→ WHAT NEEDS TO BE DONE
Below are entries; copy exactly the lines from the one with "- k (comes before" through the one with "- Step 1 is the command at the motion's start", both included, and leave out the rest.

Start of RECORD SET

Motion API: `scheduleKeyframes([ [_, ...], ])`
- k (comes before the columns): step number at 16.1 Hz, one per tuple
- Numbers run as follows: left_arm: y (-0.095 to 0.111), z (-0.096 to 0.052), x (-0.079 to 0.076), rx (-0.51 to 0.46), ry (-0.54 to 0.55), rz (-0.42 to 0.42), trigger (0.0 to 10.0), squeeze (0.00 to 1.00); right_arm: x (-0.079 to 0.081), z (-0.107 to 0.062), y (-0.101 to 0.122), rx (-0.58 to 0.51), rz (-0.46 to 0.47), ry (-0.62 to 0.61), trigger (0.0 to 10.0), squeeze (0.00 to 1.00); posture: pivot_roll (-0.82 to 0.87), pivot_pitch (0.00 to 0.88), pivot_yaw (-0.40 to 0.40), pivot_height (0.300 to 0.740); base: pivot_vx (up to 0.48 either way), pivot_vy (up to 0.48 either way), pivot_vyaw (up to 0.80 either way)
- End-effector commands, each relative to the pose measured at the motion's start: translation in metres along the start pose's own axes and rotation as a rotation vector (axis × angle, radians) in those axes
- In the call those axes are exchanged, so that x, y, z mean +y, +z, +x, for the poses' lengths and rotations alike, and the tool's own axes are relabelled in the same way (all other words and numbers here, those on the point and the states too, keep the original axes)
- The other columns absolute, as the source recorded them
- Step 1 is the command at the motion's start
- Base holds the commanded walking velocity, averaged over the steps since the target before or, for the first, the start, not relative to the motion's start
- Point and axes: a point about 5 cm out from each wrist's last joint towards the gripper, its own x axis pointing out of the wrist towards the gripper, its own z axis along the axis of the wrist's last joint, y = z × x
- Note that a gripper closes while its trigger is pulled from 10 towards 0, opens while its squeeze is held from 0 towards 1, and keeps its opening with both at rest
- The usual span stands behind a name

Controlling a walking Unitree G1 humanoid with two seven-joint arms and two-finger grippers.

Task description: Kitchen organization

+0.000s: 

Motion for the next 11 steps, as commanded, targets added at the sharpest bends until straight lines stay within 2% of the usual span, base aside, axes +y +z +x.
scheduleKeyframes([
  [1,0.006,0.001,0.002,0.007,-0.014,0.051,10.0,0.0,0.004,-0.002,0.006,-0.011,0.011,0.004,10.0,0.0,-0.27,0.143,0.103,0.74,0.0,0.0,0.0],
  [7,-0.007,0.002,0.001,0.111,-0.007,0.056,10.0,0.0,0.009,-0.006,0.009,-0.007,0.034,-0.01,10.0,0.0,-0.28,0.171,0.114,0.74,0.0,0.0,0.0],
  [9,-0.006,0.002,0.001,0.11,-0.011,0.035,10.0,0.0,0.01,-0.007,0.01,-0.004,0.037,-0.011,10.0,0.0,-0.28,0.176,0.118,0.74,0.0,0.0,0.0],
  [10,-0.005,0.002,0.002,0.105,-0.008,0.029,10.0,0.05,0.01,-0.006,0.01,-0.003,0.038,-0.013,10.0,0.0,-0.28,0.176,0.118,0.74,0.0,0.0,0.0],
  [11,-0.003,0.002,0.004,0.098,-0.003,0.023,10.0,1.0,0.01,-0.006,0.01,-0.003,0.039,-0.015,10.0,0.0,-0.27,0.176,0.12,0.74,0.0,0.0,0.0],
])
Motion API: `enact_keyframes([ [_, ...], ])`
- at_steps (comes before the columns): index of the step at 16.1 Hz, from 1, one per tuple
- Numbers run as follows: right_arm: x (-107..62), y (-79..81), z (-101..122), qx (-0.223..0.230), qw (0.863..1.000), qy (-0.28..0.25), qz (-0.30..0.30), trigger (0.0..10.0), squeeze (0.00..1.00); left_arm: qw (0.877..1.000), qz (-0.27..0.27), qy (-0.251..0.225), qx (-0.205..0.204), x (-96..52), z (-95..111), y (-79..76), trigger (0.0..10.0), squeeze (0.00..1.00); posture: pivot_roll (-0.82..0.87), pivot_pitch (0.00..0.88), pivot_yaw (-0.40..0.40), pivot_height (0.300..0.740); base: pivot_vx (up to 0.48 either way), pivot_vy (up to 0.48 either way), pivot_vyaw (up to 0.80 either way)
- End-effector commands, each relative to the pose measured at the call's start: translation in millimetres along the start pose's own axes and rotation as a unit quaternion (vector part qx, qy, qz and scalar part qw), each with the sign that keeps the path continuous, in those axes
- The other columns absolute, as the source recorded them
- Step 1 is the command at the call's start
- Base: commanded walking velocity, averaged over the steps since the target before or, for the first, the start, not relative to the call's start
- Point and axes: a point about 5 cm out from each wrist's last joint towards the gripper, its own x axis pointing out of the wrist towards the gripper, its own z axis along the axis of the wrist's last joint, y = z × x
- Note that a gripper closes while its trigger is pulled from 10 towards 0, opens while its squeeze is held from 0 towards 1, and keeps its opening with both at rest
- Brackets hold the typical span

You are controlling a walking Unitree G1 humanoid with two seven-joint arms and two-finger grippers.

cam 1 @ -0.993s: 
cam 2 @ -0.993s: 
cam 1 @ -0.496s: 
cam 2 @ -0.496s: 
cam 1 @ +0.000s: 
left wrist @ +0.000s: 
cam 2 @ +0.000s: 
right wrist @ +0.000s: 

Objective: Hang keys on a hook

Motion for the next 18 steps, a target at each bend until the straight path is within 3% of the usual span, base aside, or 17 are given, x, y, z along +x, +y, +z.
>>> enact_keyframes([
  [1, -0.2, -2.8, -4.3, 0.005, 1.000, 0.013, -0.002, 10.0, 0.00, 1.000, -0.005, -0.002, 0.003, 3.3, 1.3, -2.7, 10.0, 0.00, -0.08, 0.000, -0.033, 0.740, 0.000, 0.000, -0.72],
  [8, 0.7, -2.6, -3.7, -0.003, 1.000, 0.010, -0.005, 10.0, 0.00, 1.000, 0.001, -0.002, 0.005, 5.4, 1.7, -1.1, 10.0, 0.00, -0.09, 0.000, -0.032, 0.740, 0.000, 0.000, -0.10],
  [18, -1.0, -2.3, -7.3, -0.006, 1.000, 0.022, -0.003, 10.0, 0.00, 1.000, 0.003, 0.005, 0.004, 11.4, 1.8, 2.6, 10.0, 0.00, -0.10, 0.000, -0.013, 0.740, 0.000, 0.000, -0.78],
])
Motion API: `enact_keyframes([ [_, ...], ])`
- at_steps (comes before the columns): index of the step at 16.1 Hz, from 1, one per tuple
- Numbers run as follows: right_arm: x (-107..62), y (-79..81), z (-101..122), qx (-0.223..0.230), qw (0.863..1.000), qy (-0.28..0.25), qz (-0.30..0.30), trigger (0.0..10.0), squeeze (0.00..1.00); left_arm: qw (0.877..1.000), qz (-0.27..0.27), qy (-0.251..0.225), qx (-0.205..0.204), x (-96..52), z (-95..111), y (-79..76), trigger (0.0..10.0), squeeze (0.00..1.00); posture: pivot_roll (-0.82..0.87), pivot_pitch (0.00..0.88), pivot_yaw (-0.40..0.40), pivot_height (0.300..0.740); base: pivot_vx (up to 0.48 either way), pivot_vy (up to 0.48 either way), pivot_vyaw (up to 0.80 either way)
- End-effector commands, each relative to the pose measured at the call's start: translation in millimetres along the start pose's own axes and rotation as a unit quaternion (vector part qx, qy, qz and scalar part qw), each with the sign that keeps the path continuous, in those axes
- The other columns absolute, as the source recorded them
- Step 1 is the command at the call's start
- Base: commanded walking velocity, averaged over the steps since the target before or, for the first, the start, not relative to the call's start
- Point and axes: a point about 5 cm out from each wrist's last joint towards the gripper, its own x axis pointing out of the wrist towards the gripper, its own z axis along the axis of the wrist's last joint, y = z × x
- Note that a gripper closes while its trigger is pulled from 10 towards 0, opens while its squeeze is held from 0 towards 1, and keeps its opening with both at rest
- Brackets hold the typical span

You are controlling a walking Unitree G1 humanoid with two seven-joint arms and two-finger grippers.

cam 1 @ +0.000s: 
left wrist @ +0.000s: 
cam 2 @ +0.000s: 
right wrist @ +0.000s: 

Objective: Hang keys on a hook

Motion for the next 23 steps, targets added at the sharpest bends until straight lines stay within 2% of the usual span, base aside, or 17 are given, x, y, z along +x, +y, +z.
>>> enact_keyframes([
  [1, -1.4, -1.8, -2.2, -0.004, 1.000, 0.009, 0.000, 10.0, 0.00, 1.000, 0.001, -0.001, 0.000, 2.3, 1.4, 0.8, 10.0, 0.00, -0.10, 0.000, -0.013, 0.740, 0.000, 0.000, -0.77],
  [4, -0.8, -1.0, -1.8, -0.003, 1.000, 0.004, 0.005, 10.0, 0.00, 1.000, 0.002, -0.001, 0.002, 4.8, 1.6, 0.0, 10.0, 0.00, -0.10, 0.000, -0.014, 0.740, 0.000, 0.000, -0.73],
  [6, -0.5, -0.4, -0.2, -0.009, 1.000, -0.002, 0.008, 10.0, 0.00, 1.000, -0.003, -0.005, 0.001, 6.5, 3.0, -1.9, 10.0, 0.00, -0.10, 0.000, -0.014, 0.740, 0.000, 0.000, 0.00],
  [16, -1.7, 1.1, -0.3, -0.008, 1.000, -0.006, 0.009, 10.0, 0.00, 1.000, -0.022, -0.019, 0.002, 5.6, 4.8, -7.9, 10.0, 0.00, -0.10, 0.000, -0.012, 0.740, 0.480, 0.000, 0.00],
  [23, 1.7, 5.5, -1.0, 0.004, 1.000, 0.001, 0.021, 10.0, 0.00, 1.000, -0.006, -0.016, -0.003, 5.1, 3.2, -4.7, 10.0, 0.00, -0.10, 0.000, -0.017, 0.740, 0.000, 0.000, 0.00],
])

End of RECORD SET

→ EXERCISE SOLUTION
- k (comes before the columns): step number at 16.1 Hz, one per tuple
- Numbers run as follows: left_arm: y (-0.095 to 0.111), z (-0.096 to 0.052), x (-0.079 to 0.076), rx (-0.51 to 0.46), ry (-0.54 to 0.55), rz (-0.42 to 0.42), trigger (0.0 to 10.0), squeeze (0.00 to 1.00); right_arm: x (-0.079 to 0.081), z (-0.107 to 0.062), y (-0.101 to 0.122), rx (-0.58 to 0.51), rz (-0.46 to 0.47), ry (-0.62 to 0.61), trigger (0.0 to 10.0), squeeze (0.00 to 1.00); posture: pivot_roll (-0.82 to 0.87), pivot_pitch (0.00 to 0.88), pivot_yaw (-0.40 to 0.40), pivot_height (0.300 to 0.740); base: pivot_vx (up to 0.48 either way), pivot_vy (up to 0.48 either way), pivot_vyaw (up to 0.80 either way)
- End-effector commands, each relative to the pose measured at the motion's start: translation in metres along the start pose's own axes and rotation as a rotation vector (axis × angle, radians) in those axes
- In the call those axes are exchanged, so that x, y, z mean +y, +z, +x, for the poses' lengths and rotations alike, and the tool's own axes are relabelled in the same way (all other words and numbers here, those on the point and the states too, keep the original axes)
- The other columns absolute, as the source recorded them
- Step 1 is the command at the motion's start

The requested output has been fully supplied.